Directions: Line by line, retype the material below exactly, from its first line up to and including the one holding "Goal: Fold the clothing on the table".

Information shown:
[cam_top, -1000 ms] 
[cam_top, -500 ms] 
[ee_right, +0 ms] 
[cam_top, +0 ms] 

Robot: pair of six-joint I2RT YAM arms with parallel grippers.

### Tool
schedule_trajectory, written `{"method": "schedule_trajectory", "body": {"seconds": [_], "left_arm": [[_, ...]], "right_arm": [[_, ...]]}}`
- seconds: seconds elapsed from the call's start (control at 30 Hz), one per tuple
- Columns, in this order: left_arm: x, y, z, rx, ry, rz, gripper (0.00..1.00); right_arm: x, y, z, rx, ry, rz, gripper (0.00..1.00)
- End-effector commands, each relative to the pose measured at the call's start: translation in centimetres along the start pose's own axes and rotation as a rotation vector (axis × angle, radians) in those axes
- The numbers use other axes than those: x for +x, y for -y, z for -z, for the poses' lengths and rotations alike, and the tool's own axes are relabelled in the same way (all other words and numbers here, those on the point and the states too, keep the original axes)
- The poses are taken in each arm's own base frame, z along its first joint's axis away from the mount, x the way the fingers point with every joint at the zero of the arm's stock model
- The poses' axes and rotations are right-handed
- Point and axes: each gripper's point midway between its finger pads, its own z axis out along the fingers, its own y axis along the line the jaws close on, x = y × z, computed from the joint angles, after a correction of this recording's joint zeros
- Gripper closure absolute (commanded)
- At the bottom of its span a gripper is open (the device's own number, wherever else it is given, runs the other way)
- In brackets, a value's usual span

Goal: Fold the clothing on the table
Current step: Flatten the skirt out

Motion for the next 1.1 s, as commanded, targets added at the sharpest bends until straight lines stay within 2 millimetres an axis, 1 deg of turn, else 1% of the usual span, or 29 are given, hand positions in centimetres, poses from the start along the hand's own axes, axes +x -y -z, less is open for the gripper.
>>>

Response below:
[cam_top, -1000 ms] 
[cam_top, -500 ms] 
[ee_right, +0 ms] 
[cam_top, +0 ms] 

Robot: pair of six-joint I2RT YAM arms with parallel grippers.

### Tool
schedule_trajectory, written `{"method": "schedule_trajectory", "body": {"seconds": [_], "left_arm": [[_, ...]], "right_arm": [[_, ...]]}}`
- seconds: seconds elapsed from the call's start (control at 30 Hz), one per tuple
- Columns, in this order: left_arm: x, y, z, rx, ry, rz, gripper (0.00..1.00); right_arm: x, y, z, rx, ry, rz, gripper (0.00..1.00)
- End-effector commands, each relative to the pose measured at the call's start: translation in centimetres along the start pose's own axes and rotation as a rotation vector (axis × angle, radians) in those axes
- The numbers use other axes than those: x for +x, y for -y, z for -z, for the poses' lengths and rotations alike, and the tool's own axes are relabelled in the same way (all other words and numbers here, those on the point and the states too, keep the original axes)
- The poses are taken in each arm's own base frame, z along its first joint's axis away from the mount, x the way the fingers point with every joint at the zero of the arm's stock model
- The poses' axes and rotations are right-handed
- Point and axes: each gripper's point midway between its finger pads, its own z axis out along the fingers, its own y axis along the line the jaws close on, x = y × z, computed from the joint angles, after a correction of this recording's joint zeros
- Gripper closure absolute (commanded)
- At the bottom of its span a gripper is open (the device's own number, wherever else it is given, runs the other way)
- In brackets, a value's usual span

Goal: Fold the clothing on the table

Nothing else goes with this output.